(EXERCISE AIM)
Every line of the material must be copied exactly, from the first to the last.

(DATA BELOW)
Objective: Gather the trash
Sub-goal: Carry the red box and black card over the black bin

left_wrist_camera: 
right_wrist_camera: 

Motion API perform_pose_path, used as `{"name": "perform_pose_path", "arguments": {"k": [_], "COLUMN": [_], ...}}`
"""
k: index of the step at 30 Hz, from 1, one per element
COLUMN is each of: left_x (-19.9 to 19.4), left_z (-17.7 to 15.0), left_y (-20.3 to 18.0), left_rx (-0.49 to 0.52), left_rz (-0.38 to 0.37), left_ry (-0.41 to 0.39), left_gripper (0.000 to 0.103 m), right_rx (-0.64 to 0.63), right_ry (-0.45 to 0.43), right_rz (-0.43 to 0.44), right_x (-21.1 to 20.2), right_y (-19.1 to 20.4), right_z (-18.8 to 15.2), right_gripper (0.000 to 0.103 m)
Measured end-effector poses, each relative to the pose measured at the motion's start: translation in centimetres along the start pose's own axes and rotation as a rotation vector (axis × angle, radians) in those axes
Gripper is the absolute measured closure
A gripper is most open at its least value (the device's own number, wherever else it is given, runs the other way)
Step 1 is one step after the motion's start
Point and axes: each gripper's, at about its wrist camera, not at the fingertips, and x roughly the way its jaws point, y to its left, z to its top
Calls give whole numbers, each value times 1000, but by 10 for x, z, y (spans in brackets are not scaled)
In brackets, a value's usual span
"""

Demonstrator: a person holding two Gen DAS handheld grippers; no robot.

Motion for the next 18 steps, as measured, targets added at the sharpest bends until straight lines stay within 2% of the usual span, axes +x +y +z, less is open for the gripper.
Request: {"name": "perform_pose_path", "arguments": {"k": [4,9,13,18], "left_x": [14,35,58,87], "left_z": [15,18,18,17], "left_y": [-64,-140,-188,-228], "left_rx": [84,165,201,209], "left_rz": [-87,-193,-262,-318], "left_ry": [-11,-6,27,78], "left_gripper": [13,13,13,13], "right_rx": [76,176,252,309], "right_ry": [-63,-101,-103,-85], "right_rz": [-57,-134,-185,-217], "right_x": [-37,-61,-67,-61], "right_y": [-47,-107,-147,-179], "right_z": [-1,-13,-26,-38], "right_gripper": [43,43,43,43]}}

(RESPONSE AREA)
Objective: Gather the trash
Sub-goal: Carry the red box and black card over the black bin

left_wrist_camera: 
right_wrist_camera: 

Motion API perform_pose_path, used as `{"name": "perform_pose_path", "arguments": {"k": [_], "COLUMN": [_], ...}}`
"""
k: index of the step at 30 Hz, from 1, one per element
COLUMN is each of: left_x (-19.9 to 19.4), left_z (-17.7 to 15.0), left_y (-20.3 to 18.0), left_rx (-0.49 to 0.52), left_rz (-0.38 to 0.37), left_ry (-0.41 to 0.39), left_gripper (0.000 to 0.103 m), right_rx (-0.64 to 0.63), right_ry (-0.45 to 0.43), right_rz (-0.43 to 0.44), right_x (-21.1 to 20.2), right_y (-19.1 to 20.4), right_z (-18.8 to 15.2), right_gripper (0.000 to 0.103 m)
Measured end-effector poses, each relative to the pose measured at the motion's start: translation in centimetres along the start pose's own axes and rotation as a rotation vector (axis × angle, radians) in those axes
Gripper is the absolute measured closure
A gripper is most open at its least value (the device's own number, wherever else it is given, runs the other way)
Step 1 is one step after the motion's start
Point and axes: each gripper's, at about its wrist camera, not at the fingertips, and x roughly the way its jaws point, y to its left, z to its top
Calls give whole numbers, each value times 1000, but by 10 for x, z, y (spans in brackets are not scaled)
In brackets, a value's usual span
"""

Demonstrator: a person holding two Gen DAS handheld grippers; no robot.

Motion for the next 18 steps, as measured, targets added at the sharpest bends until straight lines stay within 2% of the usual span, axes +x +y +z, less is open for the gripper.
Request: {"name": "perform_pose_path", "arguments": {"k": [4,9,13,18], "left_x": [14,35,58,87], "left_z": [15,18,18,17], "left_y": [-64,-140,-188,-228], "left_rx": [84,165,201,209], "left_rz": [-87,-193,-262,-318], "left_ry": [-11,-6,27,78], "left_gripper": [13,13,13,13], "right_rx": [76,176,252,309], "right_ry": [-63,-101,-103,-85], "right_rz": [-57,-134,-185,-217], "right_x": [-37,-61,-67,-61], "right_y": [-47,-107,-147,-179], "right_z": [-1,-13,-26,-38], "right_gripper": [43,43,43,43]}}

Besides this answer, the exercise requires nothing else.